[THE TASK]: Repeat the records exactly. Every line must match.

[Items from a dataset]
-----
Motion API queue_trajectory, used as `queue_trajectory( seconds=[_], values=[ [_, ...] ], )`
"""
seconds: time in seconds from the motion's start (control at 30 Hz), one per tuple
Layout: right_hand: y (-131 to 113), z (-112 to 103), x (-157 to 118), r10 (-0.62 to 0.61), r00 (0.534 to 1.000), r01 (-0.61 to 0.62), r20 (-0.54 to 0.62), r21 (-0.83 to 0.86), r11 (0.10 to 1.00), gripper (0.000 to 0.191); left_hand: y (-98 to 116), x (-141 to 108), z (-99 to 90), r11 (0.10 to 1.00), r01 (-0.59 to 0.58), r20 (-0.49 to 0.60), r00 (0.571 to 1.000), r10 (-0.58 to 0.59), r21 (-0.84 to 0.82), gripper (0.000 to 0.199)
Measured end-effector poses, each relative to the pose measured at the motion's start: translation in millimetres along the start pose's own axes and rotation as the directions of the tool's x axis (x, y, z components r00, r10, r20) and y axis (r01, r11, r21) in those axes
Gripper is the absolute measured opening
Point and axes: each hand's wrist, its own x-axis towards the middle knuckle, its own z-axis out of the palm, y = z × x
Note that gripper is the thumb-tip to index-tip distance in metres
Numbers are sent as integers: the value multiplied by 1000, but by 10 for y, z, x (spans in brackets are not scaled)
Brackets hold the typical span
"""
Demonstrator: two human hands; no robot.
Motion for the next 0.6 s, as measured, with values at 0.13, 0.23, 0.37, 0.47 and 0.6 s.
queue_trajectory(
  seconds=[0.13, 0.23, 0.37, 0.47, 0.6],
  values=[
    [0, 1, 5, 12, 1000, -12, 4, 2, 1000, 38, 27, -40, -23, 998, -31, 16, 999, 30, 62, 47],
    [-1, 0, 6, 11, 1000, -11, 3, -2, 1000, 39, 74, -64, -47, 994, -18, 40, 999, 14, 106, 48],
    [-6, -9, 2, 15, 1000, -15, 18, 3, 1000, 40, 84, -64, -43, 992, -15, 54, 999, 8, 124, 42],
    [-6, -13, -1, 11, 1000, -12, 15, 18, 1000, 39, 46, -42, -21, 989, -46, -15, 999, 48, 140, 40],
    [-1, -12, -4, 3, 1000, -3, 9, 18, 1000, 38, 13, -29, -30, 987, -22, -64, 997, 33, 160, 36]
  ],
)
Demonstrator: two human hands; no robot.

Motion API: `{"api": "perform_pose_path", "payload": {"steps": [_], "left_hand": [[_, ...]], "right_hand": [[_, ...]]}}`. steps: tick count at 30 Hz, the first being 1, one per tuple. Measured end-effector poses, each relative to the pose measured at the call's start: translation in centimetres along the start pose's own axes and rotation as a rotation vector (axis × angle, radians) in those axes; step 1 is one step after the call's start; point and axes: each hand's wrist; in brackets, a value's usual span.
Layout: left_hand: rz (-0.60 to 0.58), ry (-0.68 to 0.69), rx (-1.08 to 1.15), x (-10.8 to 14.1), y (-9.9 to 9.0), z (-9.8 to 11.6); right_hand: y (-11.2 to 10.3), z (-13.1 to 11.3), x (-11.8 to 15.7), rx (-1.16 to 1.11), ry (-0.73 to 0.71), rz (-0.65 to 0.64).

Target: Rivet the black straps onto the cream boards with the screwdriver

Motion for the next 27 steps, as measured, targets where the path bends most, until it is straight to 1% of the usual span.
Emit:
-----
[ANSWER SPACE]:
Motion API queue_trajectory, used as `queue_trajectory( seconds=[_], values=[ [_, ...] ], )`
"""
seconds: time in seconds from the motion's start (control at 30 Hz), one per tuple
Layout: right_hand: y (-131 to 113), z (-112 to 103), x (-157 to 118), r10 (-0.62 to 0.61), r00 (0.534 to 1.000), r01 (-0.61 to 0.62), r20 (-0.54 to 0.62), r21 (-0.83 to 0.86), r11 (0.10 to 1.00), gripper (0.000 to 0.191); left_hand: y (-98 to 116), x (-141 to 108), z (-99 to 90), r11 (0.10 to 1.00), r01 (-0.59 to 0.58), r20 (-0.49 to 0.60), r00 (0.571 to 1.000), r10 (-0.58 to 0.59), r21 (-0.84 to 0.82), gripper (0.000 to 0.199)
Measured end-effector poses, each relative to the pose measured at the motion's start: translation in millimetres along the start pose's own axes and rotation as the directions of the tool's x axis (x, y, z components r00, r10, r20) and y axis (r01, r11, r21) in those axes
Gripper is the absolute measured opening
Point and axes: each hand's wrist, its own x-axis towards the middle knuckle, its own z-axis out of the palm, y = z × x
Note that gripper is the thumb-tip to index-tip distance in metres
Numbers are sent as integers: the value multiplied by 1000, but by 10 for y, z, x (spans in brackets are not scaled)
Brackets hold the typical span
"""
Demonstrator: two human hands; no robot.
Motion for the next 0.6 s, as measured, with values at 0.13, 0.23, 0.37, 0.47 and 0.6 s.
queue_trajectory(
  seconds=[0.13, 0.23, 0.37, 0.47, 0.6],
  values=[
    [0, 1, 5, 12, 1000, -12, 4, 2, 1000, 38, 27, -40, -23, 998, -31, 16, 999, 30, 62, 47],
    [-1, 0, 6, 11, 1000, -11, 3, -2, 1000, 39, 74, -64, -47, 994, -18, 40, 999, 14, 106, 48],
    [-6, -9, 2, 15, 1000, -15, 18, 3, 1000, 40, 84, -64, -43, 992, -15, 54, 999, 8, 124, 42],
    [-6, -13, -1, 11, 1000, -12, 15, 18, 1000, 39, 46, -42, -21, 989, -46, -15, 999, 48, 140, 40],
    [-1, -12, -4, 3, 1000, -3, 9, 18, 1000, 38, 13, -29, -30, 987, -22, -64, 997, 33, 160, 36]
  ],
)
Demonstrator: two human hands; no robot.

Motion API: `{"api": "perform_pose_path", "payload": {"steps": [_], "left_hand": [[_, ...]], "right_hand": [[_, ...]]}}`. steps: tick count at 30 Hz, the first being 1, one per tuple. Measured end-effector poses, each relative to the pose measured at the call's start: translation in centimetres along the start pose's own axes and rotation as a rotation vector (axis × angle, radians) in those axes; step 1 is one step after the call's start; point and axes: each hand's wrist; in brackets, a value's usual span.
Layout: left_hand: rz (-0.60 to 0.58), ry (-0.68 to 0.69), rx (-1.08 to 1.15), x (-10.8 to 14.1), y (-9.9 to 9.0), z (-9.8 to 11.6); right_hand: y (-11.2 to 10.3), z (-13.1 to 11.3), x (-11.8 to 15.7), rx (-1.16 to 1.11), ry (-0.73 to 0.71), rz (-0.65 to 0.64).

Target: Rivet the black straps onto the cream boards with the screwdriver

Motion for the next 27 steps, as measured, targets where the path bends most, until it is straight to 1% of the usual span.
Emit:

The given output is the complete response.